Cette dualité de perception reflète à la fois l’incertitude autour de la succession et la continuité d’un règne marqué par des luttes d’influence au sein de l’élite marocaine.
🔎 Le regard de Com d’Afrik
Ce contraste visuel met en lumière une constante des monarchies : le corps du souverain devient une métaphore de l’État.
- La fragilité physique du roi nourrit les interrogations sur la stabilité politique et la gestion de sa succession.
- En revanche, l’image d’un monarque en pleine activité sportive rappelle qu’il demeure le garant de la continuité institutionnelle.

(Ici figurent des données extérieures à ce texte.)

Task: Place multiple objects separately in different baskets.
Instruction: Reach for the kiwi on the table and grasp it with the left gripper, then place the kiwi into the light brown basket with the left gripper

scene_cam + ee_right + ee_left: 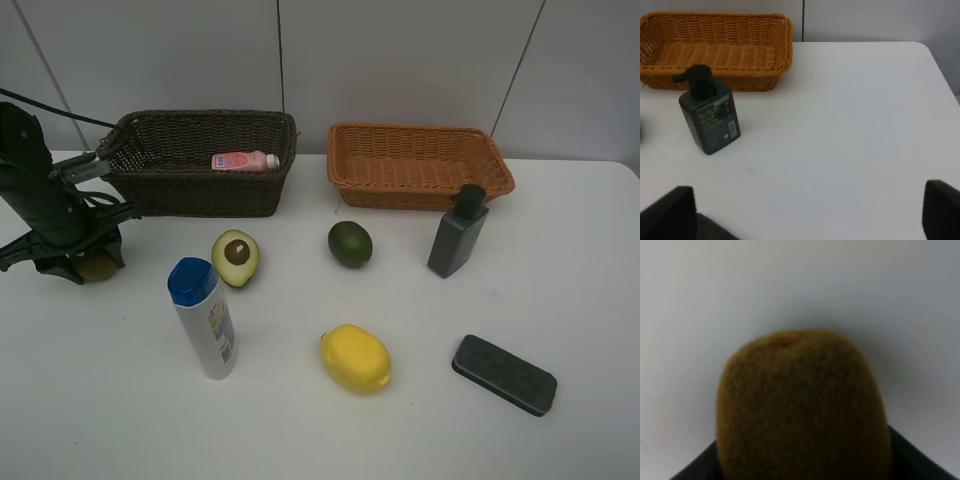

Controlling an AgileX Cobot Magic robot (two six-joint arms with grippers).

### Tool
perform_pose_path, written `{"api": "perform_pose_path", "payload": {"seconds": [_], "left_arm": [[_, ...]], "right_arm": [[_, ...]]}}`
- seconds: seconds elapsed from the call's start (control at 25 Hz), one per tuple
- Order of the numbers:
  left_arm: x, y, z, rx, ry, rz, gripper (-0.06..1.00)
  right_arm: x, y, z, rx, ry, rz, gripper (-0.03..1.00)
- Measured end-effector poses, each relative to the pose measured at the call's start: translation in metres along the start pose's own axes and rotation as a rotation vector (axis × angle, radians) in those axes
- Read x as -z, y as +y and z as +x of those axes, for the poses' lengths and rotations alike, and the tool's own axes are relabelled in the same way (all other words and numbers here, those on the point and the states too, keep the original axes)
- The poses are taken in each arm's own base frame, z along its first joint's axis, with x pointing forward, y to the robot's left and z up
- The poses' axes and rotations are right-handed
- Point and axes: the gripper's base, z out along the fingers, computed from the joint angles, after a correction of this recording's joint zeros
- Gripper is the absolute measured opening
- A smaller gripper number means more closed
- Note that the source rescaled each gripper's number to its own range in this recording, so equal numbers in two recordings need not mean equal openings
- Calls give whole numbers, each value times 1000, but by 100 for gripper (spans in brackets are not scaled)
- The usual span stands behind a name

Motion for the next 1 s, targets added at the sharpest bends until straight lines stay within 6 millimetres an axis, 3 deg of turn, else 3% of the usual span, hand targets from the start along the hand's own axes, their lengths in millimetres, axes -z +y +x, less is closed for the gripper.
{"api": "perform_pose_path", "payload": {"seconds": [0.2, 0.4, 0.52, 0.68, 0.76, 0.88, 1.0], "left_arm": [[15, 1, 1, -42, 6, -6, 43], [81, -4, 0, -164, -141, 89, 43], [121, -24, 0, -261, -248, 176, 43], [164, -80, -1, -390, -363, 314, 43], [182, -120, 0, -475, -416, 388, 43], [188, -183, 5, -610, -467, 464, 43], [178, -240, 9, -697, -496, 521, 43]], "right_arm": [[0, 0, 0, 0, 0, 0, 98], [0, 0, 0, 0, 0, 0, 98], [0, 0, 0, 0, 0, 0, 98], [0, 0, 0, 0, 0, 0, 98], [0, 0, 0, 0, 0, 0, 98], [0, 0, 0, 0, 0, 0, 98], [0, 0, 0, 0, 0, 0, 98]]}}
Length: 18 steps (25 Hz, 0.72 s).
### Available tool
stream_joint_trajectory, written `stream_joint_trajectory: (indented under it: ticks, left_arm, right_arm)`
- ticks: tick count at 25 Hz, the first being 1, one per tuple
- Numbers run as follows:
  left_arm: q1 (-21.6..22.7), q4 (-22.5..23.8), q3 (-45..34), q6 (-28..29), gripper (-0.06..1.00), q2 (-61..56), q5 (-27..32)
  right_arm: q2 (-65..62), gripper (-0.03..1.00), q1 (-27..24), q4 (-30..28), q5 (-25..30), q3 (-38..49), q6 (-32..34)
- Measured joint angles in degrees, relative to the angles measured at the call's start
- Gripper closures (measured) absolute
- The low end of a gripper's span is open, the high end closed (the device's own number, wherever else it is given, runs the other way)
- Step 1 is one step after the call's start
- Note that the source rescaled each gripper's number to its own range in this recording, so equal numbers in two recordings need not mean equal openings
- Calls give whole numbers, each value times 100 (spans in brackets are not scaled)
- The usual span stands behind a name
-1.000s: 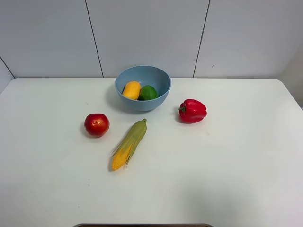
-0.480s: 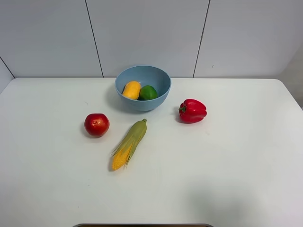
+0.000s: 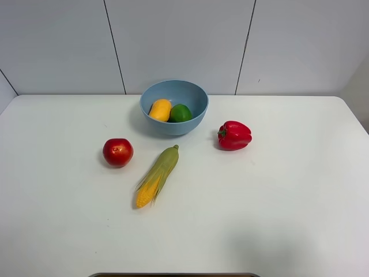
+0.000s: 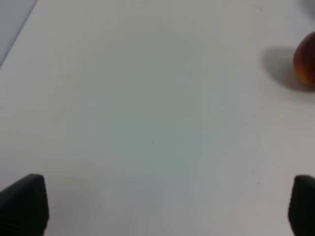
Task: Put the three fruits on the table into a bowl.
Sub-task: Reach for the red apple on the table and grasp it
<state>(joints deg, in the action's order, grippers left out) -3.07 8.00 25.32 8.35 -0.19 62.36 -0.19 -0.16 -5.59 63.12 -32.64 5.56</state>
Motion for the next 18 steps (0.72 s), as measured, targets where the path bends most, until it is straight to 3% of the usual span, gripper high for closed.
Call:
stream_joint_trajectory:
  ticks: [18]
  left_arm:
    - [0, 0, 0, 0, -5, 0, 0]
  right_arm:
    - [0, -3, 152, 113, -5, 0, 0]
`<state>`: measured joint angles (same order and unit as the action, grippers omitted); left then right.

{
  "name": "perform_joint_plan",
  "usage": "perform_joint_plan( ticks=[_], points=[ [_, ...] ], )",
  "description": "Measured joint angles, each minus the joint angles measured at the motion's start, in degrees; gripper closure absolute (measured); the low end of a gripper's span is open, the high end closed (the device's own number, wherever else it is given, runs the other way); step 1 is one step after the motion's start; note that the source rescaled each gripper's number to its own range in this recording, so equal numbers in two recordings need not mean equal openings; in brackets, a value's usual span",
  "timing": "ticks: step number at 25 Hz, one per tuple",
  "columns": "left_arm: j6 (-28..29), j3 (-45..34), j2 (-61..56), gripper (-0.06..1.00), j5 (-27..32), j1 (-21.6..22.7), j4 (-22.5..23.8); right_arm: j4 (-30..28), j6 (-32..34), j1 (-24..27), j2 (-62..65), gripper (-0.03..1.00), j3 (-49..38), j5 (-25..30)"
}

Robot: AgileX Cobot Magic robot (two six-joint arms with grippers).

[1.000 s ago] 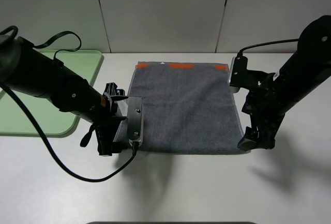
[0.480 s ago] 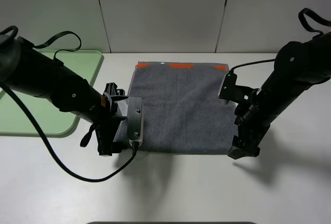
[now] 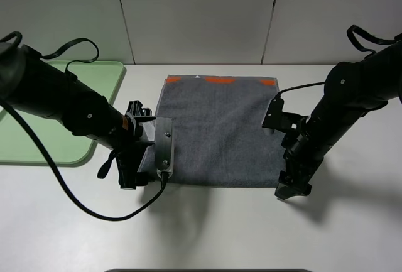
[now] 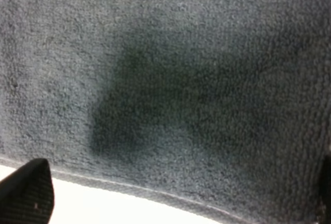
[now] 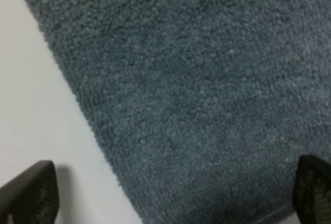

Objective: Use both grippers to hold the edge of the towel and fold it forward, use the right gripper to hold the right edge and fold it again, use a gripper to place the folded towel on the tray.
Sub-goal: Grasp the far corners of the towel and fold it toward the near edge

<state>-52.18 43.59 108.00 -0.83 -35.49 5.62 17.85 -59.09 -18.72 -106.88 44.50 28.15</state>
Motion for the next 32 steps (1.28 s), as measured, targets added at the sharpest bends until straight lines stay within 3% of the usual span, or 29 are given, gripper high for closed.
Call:
perform_joint_plan(
  ticks=[10, 13, 17, 20, 26, 31, 32],
  points=[
    [0.00, 0.00, 0.00, -0.01, -0.05, 0.00, 0.00, 0.00, 0.00, 0.00, 0.00, -0.03, -0.02, -0.41],
    [0.07, 0.00, 0.18, 0.08, 0.20, -0.10, -0.19, -0.20, -0.05, 0.00, 0.00, -0.03, -1.08, -2.10],
    [0.07, 0.00, 0.59, 0.28, 0.34, -0.10, -0.24, -1.02, -0.69, 0.00, 0.18, -0.02, -2.80, -4.55],
    [0.07, 0.00, 0.83, 0.45, 0.83, -0.10, -0.19, -1.46, -0.92, 0.00, 0.30, 0.11, -3.48, -6.68],
    [0.01, -0.06, 1.32, 0.89, 1.48, -0.10, 0.16, -1.86, -0.87, 0.00, 0.30, 0.56, -3.48, -8.25],
    [-0.03, -0.06, 1.38, 0.94, 1.48, -0.10, 0.19, -1.98, -0.87, 0.00, 0.40, 0.96, -3.48, -7.33],
    [-0.03, -0.06, 1.38, 0.94, 1.48, -0.10, 0.19, -1.90, -0.87, 0.00, 0.46, 0.97, -3.48, -6.78]
  ],
)
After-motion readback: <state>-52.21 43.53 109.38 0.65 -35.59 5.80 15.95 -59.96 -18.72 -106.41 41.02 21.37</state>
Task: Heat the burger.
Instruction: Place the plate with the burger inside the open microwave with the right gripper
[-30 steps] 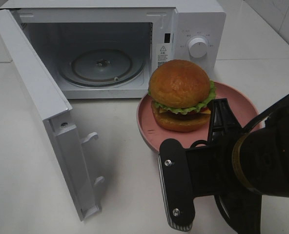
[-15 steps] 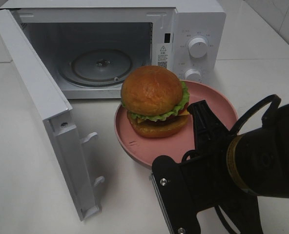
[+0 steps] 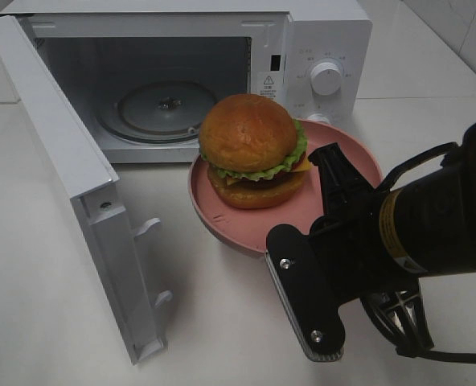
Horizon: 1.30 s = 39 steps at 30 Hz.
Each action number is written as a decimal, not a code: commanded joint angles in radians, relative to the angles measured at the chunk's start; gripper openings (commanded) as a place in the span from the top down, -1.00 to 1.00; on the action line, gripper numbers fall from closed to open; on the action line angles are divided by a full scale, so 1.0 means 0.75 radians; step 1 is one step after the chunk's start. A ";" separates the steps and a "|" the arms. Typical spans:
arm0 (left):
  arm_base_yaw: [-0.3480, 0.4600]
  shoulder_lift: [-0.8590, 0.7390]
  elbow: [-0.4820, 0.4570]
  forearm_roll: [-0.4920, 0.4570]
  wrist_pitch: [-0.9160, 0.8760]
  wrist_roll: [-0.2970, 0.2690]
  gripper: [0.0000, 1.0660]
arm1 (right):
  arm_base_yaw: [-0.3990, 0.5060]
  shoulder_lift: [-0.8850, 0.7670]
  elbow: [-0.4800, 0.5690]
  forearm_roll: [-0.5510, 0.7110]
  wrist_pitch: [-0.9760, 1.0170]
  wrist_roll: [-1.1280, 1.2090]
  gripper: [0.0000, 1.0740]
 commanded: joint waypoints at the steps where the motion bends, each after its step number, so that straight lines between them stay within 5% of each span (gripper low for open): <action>1: -0.004 -0.032 0.007 -0.011 -0.011 -0.001 -0.83 | -0.043 -0.012 -0.003 0.011 -0.121 -0.123 1.00; 18: -0.004 -0.032 0.007 -0.011 -0.011 -0.001 -0.83 | -0.320 -0.012 -0.009 0.545 -0.272 -0.948 1.00; 31: -0.004 -0.032 0.007 -0.011 -0.011 -0.001 -0.83 | -0.476 -0.009 -0.009 1.215 -0.353 -1.752 1.00; 39: -0.004 -0.032 0.007 -0.011 -0.011 -0.001 -0.83 | -0.497 0.003 -0.009 1.252 -0.365 -1.815 1.00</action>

Au-delà de la santé du roi, c’est bien la question du rapport au pouvoir et à la communication qui se pose. Dans une ère où l’image circule plus vite que l’information officielle, chaque apparition royale devient un signal politique, scruté, interprété, parfois instrumentalisé.
Pour Com d’Afrik, l’enjeu majeur réside dans la capacité du Maroc à préparer l’avenir tout en consolidant la légitimité de son présent. La transition, qu’elle soit proche ou lointaine, se joue déjà dans le récit visuel et symbolique du royaume.